「人力車夫の仕事は体力よりも、
おもてなしの心です」
もともと身体を使うことが好きでした。
最初に就職したのが自衛隊だったのも、そんな気持ちが作用したのかもしれません。
自衛隊にしばらく勤務して、なにかもっと他のことをしてみたいと思った時にも、一番に思ったことはカラダを使うこと。それも、できれば他の人があまりしていない仕事をしてみたいと思いました。
そんな時に目に付いたのが人力車夫でした。お客さんを乗せて颯爽と走る姿が粋で格好良かったんです。
ただ、実際に人力車夫の仕事について研修を受ける中で、これだ!と思ったのは、カラダを使う格好良さよりも、お客さんに尽くす喜びでした。
一見、カラダが資本のように見える仕事で、実際にカラダが動かなければ仕事にならないのですが、一番大切なこと、そして一番嬉しいことは、お客さんに喜んでいただくということなんですね。そのことに気づいた時、この仕事が天職のように思えたんです。
「レジェンドとの出会いが
私を本物の車夫にしました」
そうなると、やり始めたらトコトン追求するタイプなので、なんとか人力車夫の仕事を極めたいと思うようになりました。

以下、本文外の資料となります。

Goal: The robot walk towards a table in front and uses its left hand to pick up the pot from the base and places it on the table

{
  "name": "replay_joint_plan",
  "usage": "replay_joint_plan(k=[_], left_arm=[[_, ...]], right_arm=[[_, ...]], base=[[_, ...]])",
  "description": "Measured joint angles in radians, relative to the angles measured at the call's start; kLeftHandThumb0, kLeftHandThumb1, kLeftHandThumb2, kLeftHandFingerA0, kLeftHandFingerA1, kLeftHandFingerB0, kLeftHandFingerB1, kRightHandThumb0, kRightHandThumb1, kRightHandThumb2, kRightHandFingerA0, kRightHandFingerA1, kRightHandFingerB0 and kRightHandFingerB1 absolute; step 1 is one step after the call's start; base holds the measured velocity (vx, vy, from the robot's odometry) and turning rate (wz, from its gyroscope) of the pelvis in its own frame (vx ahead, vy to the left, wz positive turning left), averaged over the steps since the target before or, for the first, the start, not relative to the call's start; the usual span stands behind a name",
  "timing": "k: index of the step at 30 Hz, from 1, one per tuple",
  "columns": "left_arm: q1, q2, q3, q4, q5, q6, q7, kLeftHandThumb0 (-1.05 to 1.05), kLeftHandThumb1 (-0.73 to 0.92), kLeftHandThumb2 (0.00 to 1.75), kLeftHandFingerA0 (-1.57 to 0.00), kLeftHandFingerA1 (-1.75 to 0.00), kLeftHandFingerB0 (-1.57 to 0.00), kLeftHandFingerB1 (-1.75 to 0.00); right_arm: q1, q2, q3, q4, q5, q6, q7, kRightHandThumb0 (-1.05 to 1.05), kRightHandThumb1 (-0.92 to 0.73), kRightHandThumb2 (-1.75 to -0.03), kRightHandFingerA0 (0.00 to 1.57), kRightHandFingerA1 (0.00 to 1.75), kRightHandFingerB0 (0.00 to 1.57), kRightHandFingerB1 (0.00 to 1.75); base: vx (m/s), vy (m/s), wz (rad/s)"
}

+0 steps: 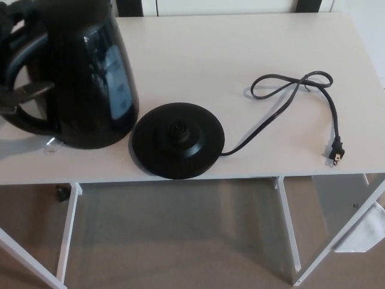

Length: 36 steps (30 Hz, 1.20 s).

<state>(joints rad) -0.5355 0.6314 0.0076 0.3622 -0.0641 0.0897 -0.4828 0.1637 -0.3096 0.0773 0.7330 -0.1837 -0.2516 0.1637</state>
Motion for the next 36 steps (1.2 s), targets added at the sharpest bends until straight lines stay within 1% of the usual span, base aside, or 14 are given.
replay_joint_plan(k=[5, 8, 15, 16, 22, 23, 24, 25, 29, 32, 33, 34, 35, 36], left_arm=[[0.0, 0.009, 0.007, -0.008, -0.015, 0.022, -0.047, -0.75, 0.45, 0.82, 0.0, -0.07, 0.0, -0.05], [0.005, 0.023, 0.021, -0.006, -0.031, 0.025, -0.082, -0.79, 0.47, 0.82, 0.0, 0.0, 0.0, -0.01], [0.028, 0.061, 0.123, 0.013, -0.077, 0.031, -0.151, -0.84, 0.48, 0.86, 0.0, 0.0, 0.0, 0.0], [0.028, 0.068, 0.14, 0.021, -0.084, 0.031, -0.158, -0.87, 0.58, 0.6, 0.0, 0.0, 0.0, 0.0], [0.011, 0.149, 0.275, 0.105, -0.133, 0.031, -0.201, -0.9, 0.62, 0.59, 0.0, 0.0, 0.0, 0.0], [0.01, 0.172, 0.31, 0.128, -0.144, 0.031, -0.209, -0.84, 0.62, 0.6, 0.0, 0.0, 0.0, 0.0], [0.01, 0.187, 0.336, 0.142, -0.153, 0.031, -0.214, -0.84, 0.62, 0.6, 0.0, 0.0, 0.0, 0.0], [0.011, 0.201, 0.372, 0.156, -0.166, 0.031, -0.223, -0.84, 0.48, 0.88, 0.0, 0.0, 0.0, -0.09], [0.046, 0.243, 0.531, 0.156, -0.235, 0.046, -0.255, -0.85, 0.49, 0.89, 0.0, 0.0, 0.0, -0.11], [0.132, 0.243, 0.638, 0.099, -0.278, 0.053, -0.274, -0.84, 0.48, 0.87, 0.0, 0.0, 0.0, -0.06], [0.171, 0.237, 0.663, 0.076, -0.288, 0.054, -0.28, -0.81, 0.43, 0.77, 0.0, -0.03, 0.0, -0.04], [0.221, 0.224, 0.688, 0.048, -0.298, 0.054, -0.289, -0.81, 0.43, 0.77, 0.0, -0.03, 0.0, -0.04], [0.263, 0.21, 0.702, 0.027, -0.304, 0.054, -0.296, -0.75, 0.45, 0.85, 0.0, -0.1, 0.0, -0.1], [0.298, 0.196, 0.711, 0.012, -0.307, 0.053, -0.301, -0.74, 0.41, 0.74, 0.0, -0.13, 0.0, -0.06]], right_arm=[[-0.001, 0.0, -0.008, -0.007, 0.0, 0.004, 0.001, -0.35, -0.65, -0.58, 0.68, 0.43, 0.54, 0.4], [0.0, 0.0, -0.01, -0.007, 0.001, 0.005, 0.001, -0.37, -0.65, -0.58, 0.67, 0.43, 0.54, 0.39], [0.012, 0.0, -0.012, -0.008, 0.003, 0.006, 0.003, -0.35, -0.64, -0.58, 0.68, 0.43, 0.54, 0.39], [0.012, 0.0, -0.012, -0.008, 0.004, 0.006, 0.003, -0.35, -0.64, -0.58, 0.69, 0.43, 0.54, 0.39], [0.013, -0.001, -0.011, -0.004, 0.004, 0.005, 0.003, -0.36, -0.64, -0.58, 0.69, 0.43, 0.54, 0.39], [0.014, -0.002, -0.011, 0.0, 0.004, 0.005, 0.003, -0.35, -0.63, -0.58, 0.7, 0.44, 0.54, 0.39], [0.014, -0.002, -0.011, 0.003, 0.004, 0.005, 0.003, -0.35, -0.63, -0.58, 0.7, 0.44, 0.54, 0.39], [0.014, -0.002, -0.011, 0.005, 0.004, 0.005, 0.004, -0.36, -0.63, -0.58, 0.69, 0.44, 0.53, 0.39], [0.012, -0.002, -0.011, 0.017, 0.004, 0.002, 0.005, -0.37, -0.63, -0.58, 0.69, 0.44, 0.53, 0.39], [0.01, -0.003, -0.01, 0.027, 0.004, 0.001, 0.005, -0.36, -0.64, -0.59, 0.69, 0.44, 0.52, 0.39], [0.011, -0.002, -0.01, 0.028, 0.004, 0.001, 0.005, -0.42, -0.54, -0.77, 0.63, 0.55, 0.49, 0.5], [0.011, -0.002, -0.01, 0.03, 0.004, 0.0, 0.005, -0.42, -0.54, -0.77, 0.63, 0.55, 0.49, 0.5], [0.011, -0.002, -0.01, 0.032, 0.004, 0.0, 0.004, -0.36, -0.64, -0.59, 0.68, 0.44, 0.53, 0.39], [0.012, -0.001, -0.01, 0.033, 0.004, -0.001, 0.004, -0.36, -0.65, -0.58, 0.67, 0.43, 0.53, 0.39]], base=[[0.0, 0.0, 0.0], [0.0, 0.0, 0.0], [0.0, 0.0, 0.0], [0.0, 0.0, 0.0], [0.0, 0.0, 0.0], [0.0, 0.0, 0.0], [0.0, 0.0, 0.0], [0.0, 0.0, 0.0], [0.0, 0.0, 0.0], [0.0, 0.0, 0.0], [0.0, 0.0, 0.0], [0.0, 0.0, 0.0], [0.0, 0.0, 0.0], [0.0, 0.0, 0.0]])
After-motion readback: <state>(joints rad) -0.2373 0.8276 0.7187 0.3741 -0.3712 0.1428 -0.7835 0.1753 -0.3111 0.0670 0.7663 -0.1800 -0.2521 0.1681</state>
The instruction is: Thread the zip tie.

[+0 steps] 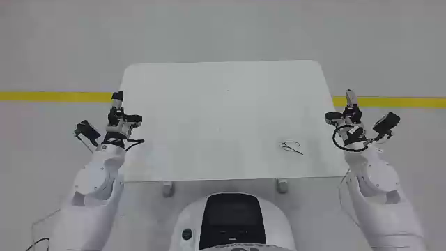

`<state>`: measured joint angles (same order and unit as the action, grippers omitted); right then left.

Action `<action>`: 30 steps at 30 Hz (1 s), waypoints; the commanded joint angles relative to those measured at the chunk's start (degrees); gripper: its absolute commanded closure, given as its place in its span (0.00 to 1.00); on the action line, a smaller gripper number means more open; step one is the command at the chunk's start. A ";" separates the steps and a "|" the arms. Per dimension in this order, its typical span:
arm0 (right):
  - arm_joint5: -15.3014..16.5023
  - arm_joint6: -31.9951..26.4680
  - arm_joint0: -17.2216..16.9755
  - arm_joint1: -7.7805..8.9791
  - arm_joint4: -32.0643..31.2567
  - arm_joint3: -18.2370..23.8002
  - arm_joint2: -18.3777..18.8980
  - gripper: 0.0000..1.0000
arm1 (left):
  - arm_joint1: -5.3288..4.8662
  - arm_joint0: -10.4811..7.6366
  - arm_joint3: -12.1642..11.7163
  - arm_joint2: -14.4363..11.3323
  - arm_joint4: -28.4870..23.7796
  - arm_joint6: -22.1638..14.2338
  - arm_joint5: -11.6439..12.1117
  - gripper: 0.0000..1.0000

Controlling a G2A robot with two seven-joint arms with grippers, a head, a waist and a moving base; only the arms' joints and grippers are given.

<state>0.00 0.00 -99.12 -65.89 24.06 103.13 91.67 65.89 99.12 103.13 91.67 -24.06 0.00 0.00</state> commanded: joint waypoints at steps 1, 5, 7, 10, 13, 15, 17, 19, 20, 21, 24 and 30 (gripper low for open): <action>0.00 0.00 0.00 0.00 0.00 0.00 0.00 0.22 | 0.00 0.00 0.00 0.00 0.00 0.00 0.00 0.22; 0.00 0.00 0.00 0.00 0.00 0.00 0.00 0.22 | 0.00 0.00 0.00 0.00 0.00 0.00 0.00 0.00; 0.00 0.00 0.00 0.00 0.00 0.00 0.00 0.00 | 0.00 0.00 0.00 0.00 0.00 0.00 0.00 0.00; 0.30 -0.23 0.77 0.15 -3.87 0.35 0.23 0.00 | 0.00 0.00 0.00 0.00 0.00 0.00 0.00 0.00; -1.14 -0.87 2.42 0.29 -9.23 -0.04 -0.08 0.00 | 0.00 0.00 0.00 0.00 0.00 0.00 0.00 0.00; -1.81 -2.32 3.35 0.45 -12.92 0.05 -0.29 0.00 | 0.00 0.00 0.00 0.00 0.00 0.00 0.00 0.00; -2.65 -3.61 4.12 0.69 -17.90 0.06 -0.50 0.00 | 0.00 0.00 0.00 0.00 0.00 0.00 0.00 0.00; -3.34 -5.99 4.92 0.92 -22.98 0.00 -1.30 0.00 | 0.00 0.00 0.00 0.00 0.00 0.00 0.00 0.00; -3.57 -7.43 5.27 1.02 -24.55 -0.12 -1.62 0.00 | 0.00 0.00 0.00 0.00 0.00 0.00 0.00 0.00; -3.80 -8.97 5.78 1.20 -27.61 -0.21 -1.96 0.00 | 0.00 0.00 0.00 0.00 0.00 0.00 0.00 0.00; -3.74 -10.14 6.58 1.09 -29.03 -0.23 -3.29 0.00 | 0.00 0.00 0.00 0.00 0.00 0.00 0.00 0.00; -5.03 -7.99 6.44 0.53 -28.28 0.42 -5.66 0.00 | 0.00 0.00 0.00 0.00 0.00 0.00 0.00 0.00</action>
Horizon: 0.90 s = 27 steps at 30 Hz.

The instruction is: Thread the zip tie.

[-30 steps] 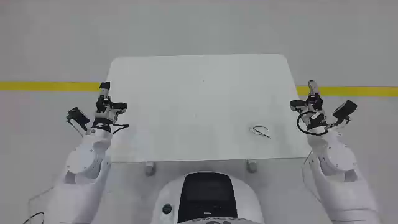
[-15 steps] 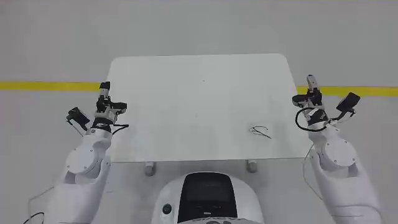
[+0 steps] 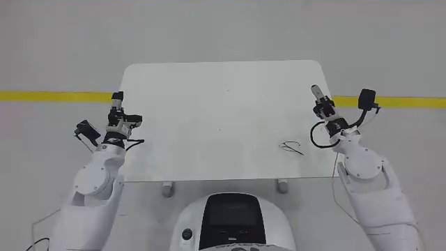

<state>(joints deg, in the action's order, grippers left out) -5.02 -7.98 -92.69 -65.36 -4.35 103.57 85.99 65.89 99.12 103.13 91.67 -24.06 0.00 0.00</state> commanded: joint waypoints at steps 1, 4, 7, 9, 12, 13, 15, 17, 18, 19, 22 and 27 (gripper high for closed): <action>-0.01 -0.01 0.00 0.00 0.14 -0.02 0.02 0.00 | 0.00 0.00 0.00 0.00 0.00 0.00 0.00 0.00; -0.01 -0.01 0.00 0.00 0.14 -0.02 0.02 0.00 | 0.00 0.00 0.00 0.00 0.00 0.00 0.00 0.00; -0.01 -0.01 0.00 0.00 0.14 -0.02 0.02 0.00 | 0.00 0.00 0.00 0.00 0.00 0.00 0.00 0.00; 0.20 -1.12 0.39 0.13 -1.55 0.48 -0.05 0.00 | 0.00 0.00 0.00 0.00 0.00 0.00 0.00 0.00; -1.57 -3.51 2.09 0.66 -9.69 0.21 0.83 0.00 | 0.00 0.00 0.00 0.00 0.00 0.00 0.00 0.00; -2.19 -4.36 2.45 0.76 -11.20 0.32 0.91 0.00 | 0.00 0.00 0.00 0.00 0.00 0.00 0.00 0.00; -2.92 -7.87 3.42 1.25 -16.76 0.53 1.49 0.00 | 0.00 0.00 0.00 0.00 0.00 0.00 0.00 0.00; -3.83 -11.07 4.04 1.65 -21.97 0.55 1.54 0.00 | 0.00 0.00 0.00 0.00 0.00 0.00 0.00 0.00; -4.35 -13.03 4.66 1.91 -25.72 0.46 1.47 0.00 | 0.00 0.00 0.00 0.00 0.00 0.00 0.00 0.00; -4.57 -15.10 5.12 2.10 -28.45 0.35 1.13 0.00 | 0.00 0.00 0.00 0.00 0.00 0.00 0.00 0.00; -3.53 -20.37 6.55 2.61 -37.02 -0.96 -0.61 0.00 | 0.00 0.00 0.00 0.00 0.00 0.00 0.00 0.00; -3.31 -23.65 7.72 2.77 -41.60 -2.43 -2.28 0.00 | 0.00 0.00 0.00 0.00 0.00 0.00 0.00 0.00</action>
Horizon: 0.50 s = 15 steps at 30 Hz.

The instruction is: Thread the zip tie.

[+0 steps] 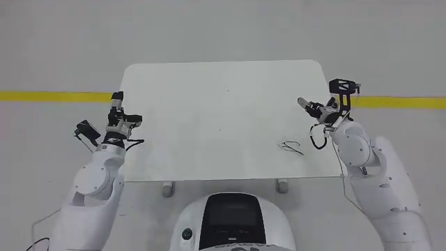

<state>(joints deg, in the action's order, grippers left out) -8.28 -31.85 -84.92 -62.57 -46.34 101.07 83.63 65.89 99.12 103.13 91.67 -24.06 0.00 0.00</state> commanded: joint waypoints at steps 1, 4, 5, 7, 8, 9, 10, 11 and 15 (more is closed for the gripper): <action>-0.05 0.22 -0.05 -0.01 0.38 0.07 0.08 0.00 | 0.00 0.00 0.00 0.00 0.00 0.00 0.00 0.00; -0.05 0.22 -0.05 -0.01 0.38 0.07 0.08 0.00 | 0.00 0.00 0.00 0.00 0.00 0.00 0.00 0.00; -0.05 0.22 -0.05 -0.01 0.38 0.07 0.08 0.00 | 0.00 0.00 0.00 0.00 0.00 0.00 0.00 0.00; -0.05 0.22 -0.05 -0.01 0.38 0.07 0.08 0.00 | 0.00 0.00 0.00 0.00 0.00 0.00 0.00 0.00; 1.37 -0.07 -0.07 0.15 -2.07 0.30 -0.33 0.00 | 0.00 0.00 0.00 0.00 0.00 0.00 0.00 0.00; 2.63 -0.36 -0.08 0.33 -4.77 0.35 -0.61 0.00 | 0.00 0.00 0.00 0.00 0.00 0.00 0.00 0.00; 4.59 -0.74 -0.05 0.64 -9.24 0.32 -0.79 0.00 | 0.00 0.00 0.00 0.00 0.00 0.00 0.00 0.00; 5.86 -0.49 -0.06 0.80 -11.66 0.50 -0.78 0.00 | 0.00 0.00 0.00 0.00 0.00 0.00 0.00 0.00; 10.21 -6.12 0.36 1.38 -17.88 1.56 -0.76 0.00 | 0.00 0.00 0.00 0.00 0.00 0.00 0.00 0.00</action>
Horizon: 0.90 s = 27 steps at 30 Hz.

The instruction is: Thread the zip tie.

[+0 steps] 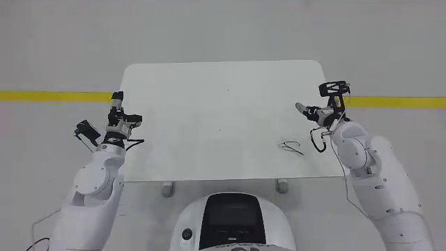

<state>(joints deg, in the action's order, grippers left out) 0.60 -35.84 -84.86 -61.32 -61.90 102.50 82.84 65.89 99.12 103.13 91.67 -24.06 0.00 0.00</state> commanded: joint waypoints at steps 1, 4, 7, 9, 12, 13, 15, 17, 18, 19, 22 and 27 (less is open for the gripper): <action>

一年半ほど浅草で車夫の仕事をした後、長崎の岡田敏治さんにお世話になることにしました。岡田さんはいわばこの世界のレジェンド的存在で、明治以来の人力車を今の時代に伝える方です。元々は、人力車夫をしていらしたのですが、その後ご自身で人力車を組み立てられるようになった方です。
縁あって岡田さんに師事することになり、車夫として大切なことだけでなく、人力車そのものについても徹底的に叩き込まれました。
そういう経験を経てきたので、当然ですが人力車なら何でもいいと思えません。
最近は人力車も需要が多くなって、大量生産的に工場で作っているものもあるみたいですが、岡田さんの人力車は特注のパーツをひとつひとつ組み上げていく手作り品です。
当然値段も違ってきますが、やはり造りがぜんぜん違います。全体のデザイン、個々のパーツの造形、そしてディテールに至るまで、数え上げたら切りがありません。それが結果的にお客さまの乗りやすさや、車夫の引きやすさにつながります。
「優れた人力車だからこそ、KURE 5-56」
人力車が優れたものである程、メンテナンスには気を使いますね。定期的な分解整備なども行いますが、毎日のようにお客さまを乗せて外を走るものですから、日々のメンテナンスが重要です。
汚れを落として磨き込んで、不具合がないか確認する。どんなときにもお客さまに気持ちよく乗っていただけるようにコンディションを整えています。
その時に不可欠なのがKURE 5-56 です。人力車は金属部分が意外に多くて、外を走っていると、すぐにサビが浮いてきます。
お客さまは人力車自体が珍しいので近くに寄って細部を見ることも多いのですが、そんな時にサビが浮いていては興醒めですからね。
それから音。幌の付け根や、梶棒(※人力車を引くための長い柄)の支点、そんなところからギシギシと異音がしたのではせっかくの優雅な浅草観光も台無しです。
音の出やすい部分は動きにも関係してきます。特に梶棒の支点や座席を支える板バネの支点などは、滑らかさが損なわれるとお客さまの乗り心地が悪くなるだけでなく引きづらくなりますし、場合によっては危険なこともあります。
それらすべてをKURE 5-56 に頼っているのですから私たちの仕事はKURE 5-56 無しでは語れません。以前、可動部のメンテナンスにグリスを使ったこともあるのですが、粘度のあるグリスは埃などが付いて黒くなってしまうんです。KURE 5-56 はそういう心配もないので最適です。
しっかり造られた人力車は、整備を怠らなければ50年は使えます。それだけの価値のあるものですから、メンテナンスには信頼できるKURE 5-56 を使っています。
「世界中の方に
浅草の魅力を伝えたいと思っています」
人力車観光というのは、ただ観光地を回るだけでなく、ただレトロな人力車で走るだけでもなく、車夫との会話を楽しんでいただくのもひとつだと思っています。
そういう意味では、人力車をご利用いただいている時間のコミュニケーションを楽しんでいただく、ひとつのエンターテインメントでもあると思います。
これから浅草はますます国際化が進んでいきます。世界中から日本を楽しみに来てくださる観光客の方々にも自信を持ってお応えしていきたいと思います。
Profile
佐々木 崇如(ささき たかゆき)
浅草人力車「吉兆屋」所属
1984年 東京都葛飾区生まれ
2010年 大手人力車会社に入社
2012年 人力車の道を追求してみたくなり、長崎人力車・俥屋代表の岡田敏治氏に弟子入りし、人力車制作を学ぶ。